Using Metric Space Indexing for Complete and Efficient Record Linkage
Record linkage is the process of identifying records that refer to the same real-world entities in situations where entity identifiers are unavailable. Records are linked on the basis of similarity between common attributes, with every pair being classified as a link or non-link depending on their similarity. Linkage is usually performed in a three-step process: first, groups of similar candidate records are identified using indexing, then pairs within the same group are compared in more detail, and finally classified. Even state-of-the-art indexing techniques, such as locality sensitive hashing, have potential drawbacks. They may fail to group together some true matching records with high similarity, or they may group records with low similarity, leading to high computational overhead.
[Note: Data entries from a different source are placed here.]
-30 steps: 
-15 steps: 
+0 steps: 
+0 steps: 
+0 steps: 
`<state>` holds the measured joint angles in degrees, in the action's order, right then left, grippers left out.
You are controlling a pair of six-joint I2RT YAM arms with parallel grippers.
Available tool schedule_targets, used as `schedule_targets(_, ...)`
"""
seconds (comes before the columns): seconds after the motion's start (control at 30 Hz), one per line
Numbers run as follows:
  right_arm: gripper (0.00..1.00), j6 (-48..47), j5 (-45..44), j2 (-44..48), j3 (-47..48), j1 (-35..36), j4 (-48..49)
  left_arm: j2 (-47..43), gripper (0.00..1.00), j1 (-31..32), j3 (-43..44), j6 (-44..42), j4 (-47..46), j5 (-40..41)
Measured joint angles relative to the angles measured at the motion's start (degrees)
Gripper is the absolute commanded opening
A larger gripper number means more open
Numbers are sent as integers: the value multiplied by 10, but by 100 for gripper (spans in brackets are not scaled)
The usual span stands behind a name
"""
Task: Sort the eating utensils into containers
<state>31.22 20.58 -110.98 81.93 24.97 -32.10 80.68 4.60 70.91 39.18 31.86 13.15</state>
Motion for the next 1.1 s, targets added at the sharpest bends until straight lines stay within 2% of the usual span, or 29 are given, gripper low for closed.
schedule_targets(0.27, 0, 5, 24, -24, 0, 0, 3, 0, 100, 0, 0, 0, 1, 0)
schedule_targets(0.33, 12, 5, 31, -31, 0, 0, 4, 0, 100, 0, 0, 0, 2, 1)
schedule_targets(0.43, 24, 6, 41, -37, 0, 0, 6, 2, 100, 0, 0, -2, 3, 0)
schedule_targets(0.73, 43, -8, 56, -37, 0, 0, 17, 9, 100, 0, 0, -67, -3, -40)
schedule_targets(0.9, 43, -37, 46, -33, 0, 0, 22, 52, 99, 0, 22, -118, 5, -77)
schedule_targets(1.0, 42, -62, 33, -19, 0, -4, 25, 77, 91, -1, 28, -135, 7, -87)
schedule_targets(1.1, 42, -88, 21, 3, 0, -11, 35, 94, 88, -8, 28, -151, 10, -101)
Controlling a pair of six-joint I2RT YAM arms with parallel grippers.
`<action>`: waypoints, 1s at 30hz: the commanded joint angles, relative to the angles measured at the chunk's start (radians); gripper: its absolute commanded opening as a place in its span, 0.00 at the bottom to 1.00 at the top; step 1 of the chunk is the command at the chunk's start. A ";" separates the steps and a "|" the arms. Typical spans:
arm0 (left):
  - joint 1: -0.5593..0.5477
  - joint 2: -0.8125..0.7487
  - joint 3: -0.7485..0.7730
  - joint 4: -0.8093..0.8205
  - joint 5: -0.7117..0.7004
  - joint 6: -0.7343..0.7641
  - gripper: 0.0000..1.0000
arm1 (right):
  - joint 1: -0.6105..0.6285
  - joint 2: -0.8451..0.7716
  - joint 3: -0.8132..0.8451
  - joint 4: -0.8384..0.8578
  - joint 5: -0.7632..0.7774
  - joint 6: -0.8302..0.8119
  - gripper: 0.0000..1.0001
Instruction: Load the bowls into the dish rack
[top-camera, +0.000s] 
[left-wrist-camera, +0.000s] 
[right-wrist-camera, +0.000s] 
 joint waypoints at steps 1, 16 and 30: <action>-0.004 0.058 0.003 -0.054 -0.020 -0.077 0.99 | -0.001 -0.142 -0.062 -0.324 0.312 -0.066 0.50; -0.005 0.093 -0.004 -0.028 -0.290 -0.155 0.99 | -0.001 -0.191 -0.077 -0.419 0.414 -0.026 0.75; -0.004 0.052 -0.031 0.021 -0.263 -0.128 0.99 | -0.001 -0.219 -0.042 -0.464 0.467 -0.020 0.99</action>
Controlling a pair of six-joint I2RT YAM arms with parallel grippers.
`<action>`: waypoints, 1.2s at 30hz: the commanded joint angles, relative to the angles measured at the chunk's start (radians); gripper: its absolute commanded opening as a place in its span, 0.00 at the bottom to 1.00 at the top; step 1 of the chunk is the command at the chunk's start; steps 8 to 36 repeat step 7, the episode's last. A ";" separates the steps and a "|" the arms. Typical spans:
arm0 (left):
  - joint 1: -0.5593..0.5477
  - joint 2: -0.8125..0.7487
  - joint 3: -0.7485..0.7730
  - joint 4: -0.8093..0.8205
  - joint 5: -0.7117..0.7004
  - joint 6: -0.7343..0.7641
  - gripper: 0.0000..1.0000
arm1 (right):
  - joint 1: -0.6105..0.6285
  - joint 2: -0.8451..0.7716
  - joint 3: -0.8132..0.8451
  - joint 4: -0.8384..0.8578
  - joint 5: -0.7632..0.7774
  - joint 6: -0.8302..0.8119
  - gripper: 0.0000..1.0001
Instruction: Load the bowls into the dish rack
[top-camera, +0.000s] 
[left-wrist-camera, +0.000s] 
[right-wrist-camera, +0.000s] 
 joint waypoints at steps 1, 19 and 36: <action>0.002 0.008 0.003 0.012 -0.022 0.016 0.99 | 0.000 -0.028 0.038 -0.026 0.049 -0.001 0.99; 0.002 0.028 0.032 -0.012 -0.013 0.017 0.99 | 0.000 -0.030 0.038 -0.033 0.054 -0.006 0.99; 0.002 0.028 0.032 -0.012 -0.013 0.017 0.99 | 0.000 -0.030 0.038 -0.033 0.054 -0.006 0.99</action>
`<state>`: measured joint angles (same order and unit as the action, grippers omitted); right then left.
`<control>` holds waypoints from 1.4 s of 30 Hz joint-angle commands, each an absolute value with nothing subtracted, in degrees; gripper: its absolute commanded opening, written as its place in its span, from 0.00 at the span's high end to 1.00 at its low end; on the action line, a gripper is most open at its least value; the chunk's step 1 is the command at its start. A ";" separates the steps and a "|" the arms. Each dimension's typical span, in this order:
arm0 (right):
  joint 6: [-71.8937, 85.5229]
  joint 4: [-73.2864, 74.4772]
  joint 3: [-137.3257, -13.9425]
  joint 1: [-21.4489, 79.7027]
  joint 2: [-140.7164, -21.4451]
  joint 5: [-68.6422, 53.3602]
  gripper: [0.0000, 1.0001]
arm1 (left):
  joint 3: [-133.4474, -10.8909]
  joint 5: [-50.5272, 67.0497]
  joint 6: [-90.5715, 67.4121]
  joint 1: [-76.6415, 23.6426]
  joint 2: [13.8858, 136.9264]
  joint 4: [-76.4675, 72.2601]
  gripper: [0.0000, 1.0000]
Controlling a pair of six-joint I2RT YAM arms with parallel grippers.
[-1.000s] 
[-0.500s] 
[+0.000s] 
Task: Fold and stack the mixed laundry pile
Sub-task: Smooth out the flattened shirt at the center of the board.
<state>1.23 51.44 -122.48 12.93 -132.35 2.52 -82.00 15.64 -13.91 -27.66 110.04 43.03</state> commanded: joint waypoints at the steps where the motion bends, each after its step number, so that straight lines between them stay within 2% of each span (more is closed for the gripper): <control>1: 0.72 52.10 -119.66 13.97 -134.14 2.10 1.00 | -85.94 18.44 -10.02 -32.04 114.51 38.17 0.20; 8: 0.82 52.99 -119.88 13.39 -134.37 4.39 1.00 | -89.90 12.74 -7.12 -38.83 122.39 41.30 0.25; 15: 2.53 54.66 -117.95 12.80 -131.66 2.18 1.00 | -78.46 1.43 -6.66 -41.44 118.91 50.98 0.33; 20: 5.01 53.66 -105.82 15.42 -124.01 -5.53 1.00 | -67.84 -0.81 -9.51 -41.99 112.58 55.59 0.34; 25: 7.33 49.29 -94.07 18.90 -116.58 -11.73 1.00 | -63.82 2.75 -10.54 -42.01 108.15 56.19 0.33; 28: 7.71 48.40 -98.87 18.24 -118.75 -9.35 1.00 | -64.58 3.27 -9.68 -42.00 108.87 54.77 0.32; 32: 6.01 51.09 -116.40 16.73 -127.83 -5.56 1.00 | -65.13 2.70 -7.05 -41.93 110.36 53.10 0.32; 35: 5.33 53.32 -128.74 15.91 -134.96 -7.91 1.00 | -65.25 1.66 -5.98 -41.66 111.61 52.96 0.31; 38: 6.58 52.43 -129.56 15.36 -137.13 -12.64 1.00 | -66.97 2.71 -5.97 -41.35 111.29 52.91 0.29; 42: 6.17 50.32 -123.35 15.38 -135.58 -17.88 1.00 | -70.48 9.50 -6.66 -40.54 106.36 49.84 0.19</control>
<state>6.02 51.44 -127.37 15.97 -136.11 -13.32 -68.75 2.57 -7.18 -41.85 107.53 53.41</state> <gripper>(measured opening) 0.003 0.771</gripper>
We propose using metric space indexing (MSI) to perform complete linkage, resulting in a parameter-free process combining indexing, comparison and classification into a single step delivering complete and efficient record linkage. An evaluation on real-world data from several domains shows that linkage using MSI can yield better quality than current indexing techniques, with similar execution cost, without the need for domain knowledge or
trial and error to configure the process.
Dr Özgür Akgün is a Lecturer of Computer Science at the University of St Andrews, UK. He has worked on constraint programming: applications and automated modelling methods. He has recently started working in the area of Record Linkage where he focuses on developing methods for efficiently computing high-quality links within historical population data. Dr Akgün's talk will be on using metric space indexing methods for record linkage.